Бекингем продолжал разглагольствовать, не обращая на них внимания:

– А теперь я объясню подробно, что именно подразумеваю под распутной женщиной. Итак, я подразумеваю нечестивую плоть, которая прорывается сквозь границы скромности и устремляется через тернии целомудренности, дабы пастись на омерзительных пастбищах адюльтера и удовлетворять свой ненасытный аппетит омерзительным кормом прелюбодеяния…

– О сир! – воскликнула леди Каслмейн. – Не следует ли мне заткнуть уши, дабы моя скромность не пострадала?

Я сдвинулся на пару дюймов влево, чтобы лучше видеть эту даму. Ее светлость была не единственной пассией короля; мало того, она даже не являлась в настоящий момент его фавориткой, но, безусловно, ни с одной женщиной связь Карла II не продолжалась столь долго. И уж точно никто из любовниц короля не имел на него такого влияния. По слухам, причина этого крылась не только в женских прелестях леди Каслмейн, но и в силе ее характера.

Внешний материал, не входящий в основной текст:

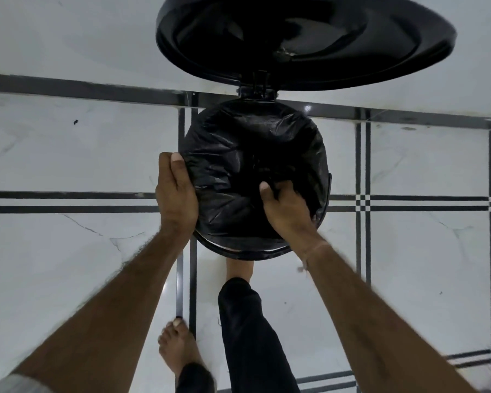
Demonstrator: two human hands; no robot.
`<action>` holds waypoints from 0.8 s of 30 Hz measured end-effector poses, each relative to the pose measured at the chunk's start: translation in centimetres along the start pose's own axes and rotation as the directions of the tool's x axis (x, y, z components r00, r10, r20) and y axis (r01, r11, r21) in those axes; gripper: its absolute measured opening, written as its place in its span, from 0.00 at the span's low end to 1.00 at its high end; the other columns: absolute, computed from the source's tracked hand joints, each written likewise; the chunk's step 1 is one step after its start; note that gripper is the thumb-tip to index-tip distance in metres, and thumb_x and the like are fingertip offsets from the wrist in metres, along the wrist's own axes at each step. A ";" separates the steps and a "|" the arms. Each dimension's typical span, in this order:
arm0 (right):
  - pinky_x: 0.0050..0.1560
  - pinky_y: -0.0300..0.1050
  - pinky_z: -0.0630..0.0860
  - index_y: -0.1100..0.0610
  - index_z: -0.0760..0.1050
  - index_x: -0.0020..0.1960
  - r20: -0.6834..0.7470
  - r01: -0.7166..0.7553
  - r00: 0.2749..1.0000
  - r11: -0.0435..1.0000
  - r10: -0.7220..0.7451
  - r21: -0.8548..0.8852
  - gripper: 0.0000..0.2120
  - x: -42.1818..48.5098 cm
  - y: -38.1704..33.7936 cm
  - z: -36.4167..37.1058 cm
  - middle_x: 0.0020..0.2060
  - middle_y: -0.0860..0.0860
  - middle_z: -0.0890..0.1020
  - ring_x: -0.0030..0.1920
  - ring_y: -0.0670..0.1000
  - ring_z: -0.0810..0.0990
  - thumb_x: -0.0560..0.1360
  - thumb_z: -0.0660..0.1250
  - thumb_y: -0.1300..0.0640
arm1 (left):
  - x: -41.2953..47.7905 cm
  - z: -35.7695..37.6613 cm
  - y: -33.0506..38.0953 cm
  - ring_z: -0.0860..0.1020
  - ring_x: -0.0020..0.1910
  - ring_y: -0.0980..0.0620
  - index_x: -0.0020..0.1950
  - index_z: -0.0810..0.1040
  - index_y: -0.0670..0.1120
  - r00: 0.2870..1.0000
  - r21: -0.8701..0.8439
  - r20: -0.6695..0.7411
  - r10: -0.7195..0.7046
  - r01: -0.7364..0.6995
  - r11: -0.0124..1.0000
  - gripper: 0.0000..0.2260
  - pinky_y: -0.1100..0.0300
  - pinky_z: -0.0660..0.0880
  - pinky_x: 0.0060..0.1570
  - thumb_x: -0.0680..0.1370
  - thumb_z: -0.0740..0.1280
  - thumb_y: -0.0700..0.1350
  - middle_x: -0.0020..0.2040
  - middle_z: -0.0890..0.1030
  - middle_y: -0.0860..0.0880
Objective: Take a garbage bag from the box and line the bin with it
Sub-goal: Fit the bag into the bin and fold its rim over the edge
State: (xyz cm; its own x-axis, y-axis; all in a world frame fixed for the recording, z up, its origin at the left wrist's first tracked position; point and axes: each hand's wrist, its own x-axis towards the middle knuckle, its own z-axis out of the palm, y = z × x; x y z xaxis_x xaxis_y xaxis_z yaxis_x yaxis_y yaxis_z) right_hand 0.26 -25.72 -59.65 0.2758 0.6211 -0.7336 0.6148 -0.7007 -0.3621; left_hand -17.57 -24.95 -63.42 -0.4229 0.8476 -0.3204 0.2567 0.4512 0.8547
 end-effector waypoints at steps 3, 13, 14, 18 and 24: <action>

– …В жилищах нечестивцев, – громогласно вещал меж тем Бекингем, срываясь на фальцет, – никто не хочет ничего слышать до тех пор, пока не насытит свои души запретными плодами и не посеет свое ядовитое семя среди колючек скверны…

Господин Уильямсон с особым подозрением относился к леди Каслмейн, хотя ни разу прямо и не говорил мне об этом. Он вообще чувствовал себя неловко, имея дело с женщинами. А уж в обществе фаворитки его величества тем более. Я подозревал, что патрон боялся скрытой власти этой дамы над королем и ее непредсказуемого нрава, в силу чего просто-напросто не мог ни понять, ни предугадать ее интриги. Леди Каслмейн постоянно вмешивалась в политику, а мой начальник был убежден, что представительницы слабого пола этого делать не должны.

– …Таким образом, вы никогда не будете удовлетворены, пока не пропитаетесь омерзительным маринадом развратной мерзости и не превратитесь в отвратительную свинью, годную лишь для развратного стада, которое пасет сам дьявол…

Ее отношения с королем были постоянным предметом обсуждения при дворе. Леди Каслмейн с самого начала правления Карла II была его любовницей и родила ему нескольких детей. Но говорили, что сейчас государь редко спит с ней. В самом деле, у него был целый сонм пассий, например, в данное время его величество был особенно увлечен актрисой по имени Мэри Дэвис. И тем не менее он продолжал осыпать богатствами леди Каслмейн и ее внебрачных отпрысков, не все из которых, по слухам, были от него. Король по-прежнему проводил много времени в ее апартаментах, отдыхал там со своими близкими друзьями. Он относился к леди Каслмейн почти так же, как некоторые мужчины относятся к своим женам, с которыми прожили долгие годы: скорее с непринужденной симпатией, чем со страстью.